De là à conclure que Bernard-Henri Lévy est trop intelligent pour être romancier – comme l’affirme Modiano à propos de Sollers, – il n’y aurait qu’un pas qu’on doit bien se garder de franchir. Le héros du roman, Charles Baudelaire, a, par avance désamorcé cette idée stupide « selon laquelle l’intelligence, qui est la vertu des philosophes et des penseurs, n’est que par accident celle des poètes et des artistes », alors, « qu’un peintre n’est vraiment grande que lorsqu’il a de grandes idées […] Éloge de l’intelligence. Gloire à l’entendement et à la raison ».

Quelles que soient les failles de cette entreprise, dont Bernard-Henri Lévy est assez subtil pour jouer, on éprouve, si l’on aime Baudelaire, si l’on pense qu’il est « le vrai négatif de la grosse bêtise optimisto-progressiste de l’époque », une sorte de jubilation à lire ce livre où s’interprètent « une vie et une œuvre tout occupées à se justifier du simple péché d’exister ». Que les déductions de Bernard-Henri Lévy, les pensées qu’il prête à Baudelaire, aillent dans le sens de ses propres obsessions, il n’en fait pas mystère, puisqu’il écrit un roman. La seule question est celle de la pertinence. Et la réponse est satisfaisante. Non seulement lorsque sont évoqués les thèmes attendus, l’éloge de l’artifice, du maquillage, mais aussi dans des réflexions plus singulières sur le catholicisme, la filiation : « Fils de prêtre, fils de prêtre », murmure la voix intérieure depuis cette lointaine enfance […]. Malheureux qui, amis ou ennemis, vont chercher dans le général Aupick et dans leurs difficiles rapports l’explication de ses tourments. Il sait, lui, que la piste est fausse. Il sait que c’est chez le prêtre, et dans son crime premier, que sont la plupart des clés. Lâcher l’information ? La révéler aussi crûment ? Il faudra voir. Peser le pour et le contre. Mais l’idée, déjà, lui plaît bien. »
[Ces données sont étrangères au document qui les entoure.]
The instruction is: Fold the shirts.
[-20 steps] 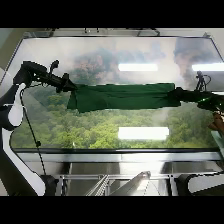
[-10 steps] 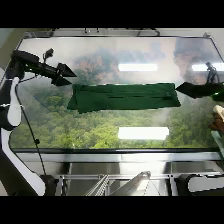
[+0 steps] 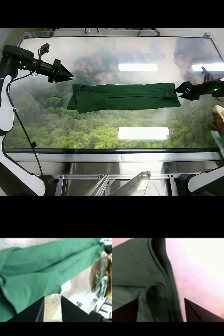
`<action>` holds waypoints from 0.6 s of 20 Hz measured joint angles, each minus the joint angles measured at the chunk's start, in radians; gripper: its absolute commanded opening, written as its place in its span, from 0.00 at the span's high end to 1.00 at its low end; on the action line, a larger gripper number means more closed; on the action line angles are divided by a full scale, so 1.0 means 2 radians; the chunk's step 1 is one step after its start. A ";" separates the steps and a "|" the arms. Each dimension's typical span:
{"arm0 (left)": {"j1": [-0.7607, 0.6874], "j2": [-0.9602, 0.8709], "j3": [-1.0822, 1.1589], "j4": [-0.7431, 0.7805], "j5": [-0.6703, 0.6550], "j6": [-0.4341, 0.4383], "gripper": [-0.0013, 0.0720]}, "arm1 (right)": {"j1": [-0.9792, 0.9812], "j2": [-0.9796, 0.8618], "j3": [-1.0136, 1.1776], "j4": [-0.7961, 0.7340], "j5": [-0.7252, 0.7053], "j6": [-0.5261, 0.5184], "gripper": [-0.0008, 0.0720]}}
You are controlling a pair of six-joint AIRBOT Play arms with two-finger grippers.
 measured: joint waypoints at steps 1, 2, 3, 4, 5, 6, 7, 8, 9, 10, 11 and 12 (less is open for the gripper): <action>-0.007 0.001 -0.001 0.000 0.001 0.000 0.69 | 0.002 -0.009 0.003 0.012 0.006 0.002 0.18; -0.015 0.002 -0.001 0.000 0.000 0.001 0.69 | 0.005 -0.017 0.005 0.018 0.012 0.003 0.30; -0.023 0.002 -0.002 0.000 -0.003 0.002 0.69 | 0.007 -0.024 0.006 0.024 0.017 0.005 0.43; -0.031 0.002 -0.002 0.000 -0.006 0.003 0.69 | 0.010 -0.031 0.006 0.029 0.024 0.006 0.60; -0.040 0.002 -0.002 0.000 -0.010 0.004 0.69 | 0.012 -0.036 0.006 0.029 0.030 0.006 0.80; -0.050 0.002 -0.002 0.001 -0.012 0.006 0.77 | 0.014 -0.040 0.007 0.029 0.035 0.006 0.94; -0.060 0.002 -0.002 0.002 -0.017 0.006 0.96 | 0.015 -0.043 0.007 0.032 0.041 0.006 0.96; -0.072 0.002 -0.002 0.002 -0.020 0.009 0.95 | 0.016 -0.044 0.009 0.031 0.044 0.003 0.96; -0.082 0.000 -0.002 0.002 -0.024 0.011 0.96 | 0.016 -0.046 0.011 0.035 0.051 0.001 0.96; -0.095 -0.005 -0.002 0.003 -0.032 0.013 0.96 | 0.016 -0.047 0.015 0.035 0.058 -0.003 0.96; -0.108 -0.012 -0.002 0.006 -0.037 0.015 0.96 | 0.016 -0.048 0.020 0.034 0.068 -0.006 0.96; -0.124 -0.019 -0.002 0.008 -0.046 0.015 0.96 | 0.016 -0.048 0.027 0.034 0.082 -0.008 0.96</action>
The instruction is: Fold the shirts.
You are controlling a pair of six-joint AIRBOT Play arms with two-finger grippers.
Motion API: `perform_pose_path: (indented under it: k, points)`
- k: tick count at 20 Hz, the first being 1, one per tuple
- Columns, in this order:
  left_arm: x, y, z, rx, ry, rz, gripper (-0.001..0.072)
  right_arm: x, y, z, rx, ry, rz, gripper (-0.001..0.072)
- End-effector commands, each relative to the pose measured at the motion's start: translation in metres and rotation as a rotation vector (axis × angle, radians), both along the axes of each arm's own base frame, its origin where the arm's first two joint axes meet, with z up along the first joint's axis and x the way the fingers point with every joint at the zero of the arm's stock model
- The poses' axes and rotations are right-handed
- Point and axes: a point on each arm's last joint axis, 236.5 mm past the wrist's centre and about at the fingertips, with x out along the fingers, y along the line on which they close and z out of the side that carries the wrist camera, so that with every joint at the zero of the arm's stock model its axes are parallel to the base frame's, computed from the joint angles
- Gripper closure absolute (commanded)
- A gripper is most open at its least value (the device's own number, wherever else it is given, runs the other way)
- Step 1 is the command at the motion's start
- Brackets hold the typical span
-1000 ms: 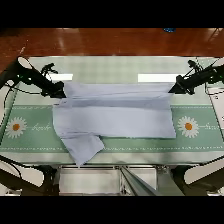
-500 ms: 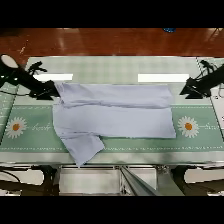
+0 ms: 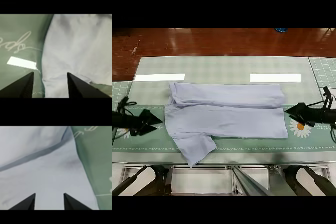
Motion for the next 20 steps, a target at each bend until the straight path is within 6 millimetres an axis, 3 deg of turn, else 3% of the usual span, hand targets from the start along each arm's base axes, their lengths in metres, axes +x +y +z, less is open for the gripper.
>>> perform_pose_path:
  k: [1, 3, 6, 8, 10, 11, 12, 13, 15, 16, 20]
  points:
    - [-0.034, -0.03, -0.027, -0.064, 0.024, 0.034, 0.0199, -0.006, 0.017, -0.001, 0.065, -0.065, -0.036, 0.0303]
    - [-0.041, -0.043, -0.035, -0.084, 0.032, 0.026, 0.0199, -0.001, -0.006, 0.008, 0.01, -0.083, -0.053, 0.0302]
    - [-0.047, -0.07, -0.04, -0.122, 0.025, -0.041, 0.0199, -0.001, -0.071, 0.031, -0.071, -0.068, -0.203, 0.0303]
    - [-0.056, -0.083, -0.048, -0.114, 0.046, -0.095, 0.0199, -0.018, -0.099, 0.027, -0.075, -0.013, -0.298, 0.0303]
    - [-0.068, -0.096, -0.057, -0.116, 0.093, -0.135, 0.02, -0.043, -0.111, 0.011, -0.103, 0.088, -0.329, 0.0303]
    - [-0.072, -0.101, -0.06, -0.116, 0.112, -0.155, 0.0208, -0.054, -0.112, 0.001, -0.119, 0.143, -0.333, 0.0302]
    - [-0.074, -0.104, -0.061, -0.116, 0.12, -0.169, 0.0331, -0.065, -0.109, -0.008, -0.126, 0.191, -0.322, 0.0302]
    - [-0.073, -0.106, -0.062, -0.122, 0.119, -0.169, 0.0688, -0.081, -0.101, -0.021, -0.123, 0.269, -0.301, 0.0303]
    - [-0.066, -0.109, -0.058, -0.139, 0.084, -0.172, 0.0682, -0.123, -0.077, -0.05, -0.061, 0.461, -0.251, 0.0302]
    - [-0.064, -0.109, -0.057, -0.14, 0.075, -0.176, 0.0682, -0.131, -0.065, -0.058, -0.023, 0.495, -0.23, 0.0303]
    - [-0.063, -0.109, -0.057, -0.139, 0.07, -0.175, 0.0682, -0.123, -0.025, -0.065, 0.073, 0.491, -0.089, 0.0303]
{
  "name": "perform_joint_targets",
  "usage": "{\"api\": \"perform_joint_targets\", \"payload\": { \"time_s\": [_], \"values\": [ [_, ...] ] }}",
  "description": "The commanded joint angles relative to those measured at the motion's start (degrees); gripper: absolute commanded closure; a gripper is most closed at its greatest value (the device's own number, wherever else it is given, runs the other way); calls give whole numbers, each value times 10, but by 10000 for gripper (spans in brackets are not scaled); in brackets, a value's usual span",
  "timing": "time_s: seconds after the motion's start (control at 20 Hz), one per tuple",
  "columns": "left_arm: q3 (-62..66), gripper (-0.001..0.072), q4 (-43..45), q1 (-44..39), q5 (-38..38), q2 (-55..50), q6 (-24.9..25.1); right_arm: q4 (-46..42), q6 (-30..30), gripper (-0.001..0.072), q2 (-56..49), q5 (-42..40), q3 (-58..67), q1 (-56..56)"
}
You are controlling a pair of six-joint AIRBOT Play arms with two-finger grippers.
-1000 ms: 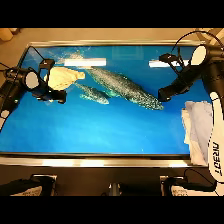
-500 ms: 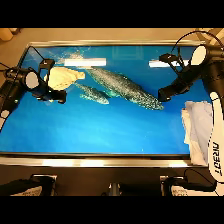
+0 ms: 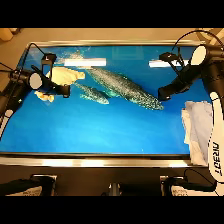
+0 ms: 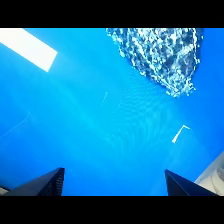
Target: Fold the shirts.
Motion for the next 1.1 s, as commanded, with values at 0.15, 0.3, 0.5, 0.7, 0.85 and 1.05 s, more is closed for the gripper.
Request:
{"api": "perform_joint_targets", "payload": {
  "time_s": [0.15,0.3,0.5,0.7,0.85,1.05],
  "values": [
    [195,-13,30,99,17,-144,-14,5,13,21,0,-27,1,1],
    [333,-13,-22,205,-106,-254,-147,7,13,20,0,-28,1,0],
    [343,-13,-121,280,-84,-303,-220,8,13,22,-1,-28,1,1],
    [343,-13,-154,275,-30,-347,-231,14,6,23,-1,-43,1,1],
    [343,-13,-189,263,-11,-391,-231,14,6,23,-1,-56,1,1],
    [343,-13,-222,246,26,-434,-203,30,3,24,-1,-51,1,1]
  ]
}}
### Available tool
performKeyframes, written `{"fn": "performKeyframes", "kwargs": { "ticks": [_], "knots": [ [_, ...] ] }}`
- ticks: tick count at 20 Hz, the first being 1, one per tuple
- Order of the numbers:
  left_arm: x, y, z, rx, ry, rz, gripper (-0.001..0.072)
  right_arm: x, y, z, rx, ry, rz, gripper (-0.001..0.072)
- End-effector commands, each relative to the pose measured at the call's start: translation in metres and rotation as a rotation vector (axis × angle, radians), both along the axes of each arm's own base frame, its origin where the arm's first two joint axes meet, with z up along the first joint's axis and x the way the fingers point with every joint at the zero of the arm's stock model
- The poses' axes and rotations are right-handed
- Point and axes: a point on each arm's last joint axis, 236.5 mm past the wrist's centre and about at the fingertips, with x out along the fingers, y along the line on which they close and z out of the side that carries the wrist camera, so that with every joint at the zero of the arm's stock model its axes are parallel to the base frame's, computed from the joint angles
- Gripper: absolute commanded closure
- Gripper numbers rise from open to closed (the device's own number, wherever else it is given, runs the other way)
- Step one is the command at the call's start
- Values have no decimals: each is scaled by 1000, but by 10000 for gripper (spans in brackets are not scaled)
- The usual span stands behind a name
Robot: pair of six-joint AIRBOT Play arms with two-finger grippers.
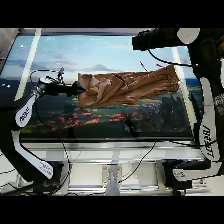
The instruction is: Fold the clothes and pants, and hang the long-sleeved shirts on hangers.
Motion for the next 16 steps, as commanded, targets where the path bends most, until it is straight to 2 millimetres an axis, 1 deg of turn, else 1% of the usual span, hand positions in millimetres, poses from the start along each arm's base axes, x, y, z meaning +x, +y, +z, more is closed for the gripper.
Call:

Bien entendu, ce roman contient son propre désaveu, dans la lettre de Poulet-Malassis au narrateur, où l’éditeur et ami de Charles Baudelaire affirme : « Sur la méthode qui consisterait (car telle est bien, n’est-ce pas, votre idée ?) à vous introduire ainsi, comme par effraction, dans la tête d’un poète que vous avez à peine connu, puis à le faire parler par votre bouche, avec vos mots et vos préoccupations, souffrez que je vous dise mon extrême perplexité – doublée, et c’est plus grave, des plus expresses réserves quant aux idées d’ensemble que, chemin faisant, vous développez. »

On pourrait ainsi multiplier la recherche de signes, de justifications du projet de Bernard-Henri Lévy, de passerelles entre le héros des Derniers jours de Charles Baudelaire et l’auteur du roman (à commencer par cette incapacité (de Baudelaire) à écrire, ou penser, sa biographie, ou ses remarques sur l’autobiographie via le narrateur : « Ce récit, s’il l’écrit, ne dira d’ailleurs pas “la” vérité. Il n’offrira pas une version qui, sous prétexte qu’elle est la sienne, invalidera les autres en les frappant de fausseté »). On pourrait même en arriver à dire que tout cela tourne au jeu de piste. Mais non, on ne va pas, au moment où l’indigence intellectuelle est en train de tout grignoter — la télévision, les journaux, les livres, – bouder le plaisir d’être invité à jongler avec le savoir et la littérature, dans ce « Baudelaire-roman ».